_WHAT YOU NEED TO DO_
Return every line below exactly.

# # #

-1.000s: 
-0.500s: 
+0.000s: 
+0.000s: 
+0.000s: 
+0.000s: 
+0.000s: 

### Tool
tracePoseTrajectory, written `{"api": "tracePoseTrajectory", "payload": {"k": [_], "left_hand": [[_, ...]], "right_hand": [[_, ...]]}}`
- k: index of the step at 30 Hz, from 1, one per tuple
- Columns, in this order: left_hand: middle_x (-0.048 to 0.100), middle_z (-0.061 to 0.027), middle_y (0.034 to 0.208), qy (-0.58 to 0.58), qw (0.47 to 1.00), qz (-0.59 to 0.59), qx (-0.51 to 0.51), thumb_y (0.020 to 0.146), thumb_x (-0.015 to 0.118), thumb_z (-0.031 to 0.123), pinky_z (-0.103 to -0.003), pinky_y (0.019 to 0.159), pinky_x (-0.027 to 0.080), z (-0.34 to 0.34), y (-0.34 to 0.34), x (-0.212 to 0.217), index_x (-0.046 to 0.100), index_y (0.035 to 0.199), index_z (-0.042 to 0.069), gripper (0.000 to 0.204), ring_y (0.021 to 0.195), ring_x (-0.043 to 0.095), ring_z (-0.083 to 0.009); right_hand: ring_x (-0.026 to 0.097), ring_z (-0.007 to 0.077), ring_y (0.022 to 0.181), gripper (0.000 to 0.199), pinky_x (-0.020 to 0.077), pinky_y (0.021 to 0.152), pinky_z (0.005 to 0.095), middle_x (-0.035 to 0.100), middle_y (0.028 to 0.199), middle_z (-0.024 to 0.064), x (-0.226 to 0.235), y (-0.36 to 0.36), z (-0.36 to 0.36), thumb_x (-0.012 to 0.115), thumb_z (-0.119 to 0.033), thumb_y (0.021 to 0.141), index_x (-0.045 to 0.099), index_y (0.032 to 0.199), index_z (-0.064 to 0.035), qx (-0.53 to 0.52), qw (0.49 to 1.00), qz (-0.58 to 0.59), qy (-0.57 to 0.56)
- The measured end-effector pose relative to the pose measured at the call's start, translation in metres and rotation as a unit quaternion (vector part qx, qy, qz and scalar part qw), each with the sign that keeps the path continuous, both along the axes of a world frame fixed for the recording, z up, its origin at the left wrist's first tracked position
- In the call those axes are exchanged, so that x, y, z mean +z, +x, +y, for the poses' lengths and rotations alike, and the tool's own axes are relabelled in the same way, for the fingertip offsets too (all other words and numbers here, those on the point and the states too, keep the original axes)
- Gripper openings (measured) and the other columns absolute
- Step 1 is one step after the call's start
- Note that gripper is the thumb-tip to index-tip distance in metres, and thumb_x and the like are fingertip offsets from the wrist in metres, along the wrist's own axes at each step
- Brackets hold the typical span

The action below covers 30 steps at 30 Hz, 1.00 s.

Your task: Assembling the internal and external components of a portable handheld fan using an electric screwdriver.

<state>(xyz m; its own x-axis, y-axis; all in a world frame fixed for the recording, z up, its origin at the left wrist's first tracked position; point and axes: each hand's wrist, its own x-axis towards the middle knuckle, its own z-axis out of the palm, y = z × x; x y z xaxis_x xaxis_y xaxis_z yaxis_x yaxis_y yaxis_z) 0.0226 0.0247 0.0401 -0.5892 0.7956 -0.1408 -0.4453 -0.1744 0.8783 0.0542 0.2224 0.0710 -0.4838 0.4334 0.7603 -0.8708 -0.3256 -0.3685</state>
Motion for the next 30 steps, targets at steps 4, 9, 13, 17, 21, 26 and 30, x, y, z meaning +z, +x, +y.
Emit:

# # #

_RESULT_
-1.000s: 
-0.500s: 
+0.000s: 
+0.000s: 
+0.000s: 
+0.000s: 
+0.000s: 

### Tool
tracePoseTrajectory, written `{"api": "tracePoseTrajectory", "payload": {"k": [_], "left_hand": [[_, ...]], "right_hand": [[_, ...]]}}`
- k: index of the step at 30 Hz, from 1, one per tuple
- Columns, in this order: left_hand: middle_x (-0.048 to 0.100), middle_z (-0.061 to 0.027), middle_y (0.034 to 0.208), qy (-0.58 to 0.58), qw (0.47 to 1.00), qz (-0.59 to 0.59), qx (-0.51 to 0.51), thumb_y (0.020 to 0.146), thumb_x (-0.015 to 0.118), thumb_z (-0.031 to 0.123), pinky_z (-0.103 to -0.003), pinky_y (0.019 to 0.159), pinky_x (-0.027 to 0.080), z (-0.34 to 0.34), y (-0.34 to 0.34), x (-0.212 to 0.217), index_x (-0.046 to 0.100), index_y (0.035 to 0.199), index_z (-0.042 to 0.069), gripper (0.000 to 0.204), ring_y (0.021 to 0.195), ring_x (-0.043 to 0.095), ring_z (-0.083 to 0.009); right_hand: ring_x (-0.026 to 0.097), ring_z (-0.007 to 0.077), ring_y (0.022 to 0.181), gripper (0.000 to 0.199), pinky_x (-0.020 to 0.077), pinky_y (0.021 to 0.152), pinky_z (0.005 to 0.095), middle_x (-0.035 to 0.100), middle_y (0.028 to 0.199), middle_z (-0.024 to 0.064), x (-0.226 to 0.235), y (-0.36 to 0.36), z (-0.36 to 0.36), thumb_x (-0.012 to 0.115), thumb_z (-0.119 to 0.033), thumb_y (0.021 to 0.141), index_x (-0.045 to 0.099), index_y (0.032 to 0.199), index_z (-0.064 to 0.035), qx (-0.53 to 0.52), qw (0.49 to 1.00), qz (-0.58 to 0.59), qy (-0.57 to 0.56)
- The measured end-effector pose relative to the pose measured at the call's start, translation in metres and rotation as a unit quaternion (vector part qx, qy, qz and scalar part qw), each with the sign that keeps the path continuous, both along the axes of a world frame fixed for the recording, z up, its origin at the left wrist's first tracked position
- In the call those axes are exchanged, so that x, y, z mean +z, +x, +y, for the poses' lengths and rotations alike, and the tool's own axes are relabelled in the same way, for the fingertip offsets too (all other words and numbers here, those on the point and the states too, keep the original axes)
- Gripper openings (measured) and the other columns absolute
- Step 1 is one step after the call's start
- Note that gripper is the thumb-tip to index-tip distance in metres, and thumb_x and the like are fingertip offsets from the wrist in metres, along the wrist's own axes at each step
- Brackets hold the typical span

The action below covers 30 steps at 30 Hz, 1.00 s.

Your task: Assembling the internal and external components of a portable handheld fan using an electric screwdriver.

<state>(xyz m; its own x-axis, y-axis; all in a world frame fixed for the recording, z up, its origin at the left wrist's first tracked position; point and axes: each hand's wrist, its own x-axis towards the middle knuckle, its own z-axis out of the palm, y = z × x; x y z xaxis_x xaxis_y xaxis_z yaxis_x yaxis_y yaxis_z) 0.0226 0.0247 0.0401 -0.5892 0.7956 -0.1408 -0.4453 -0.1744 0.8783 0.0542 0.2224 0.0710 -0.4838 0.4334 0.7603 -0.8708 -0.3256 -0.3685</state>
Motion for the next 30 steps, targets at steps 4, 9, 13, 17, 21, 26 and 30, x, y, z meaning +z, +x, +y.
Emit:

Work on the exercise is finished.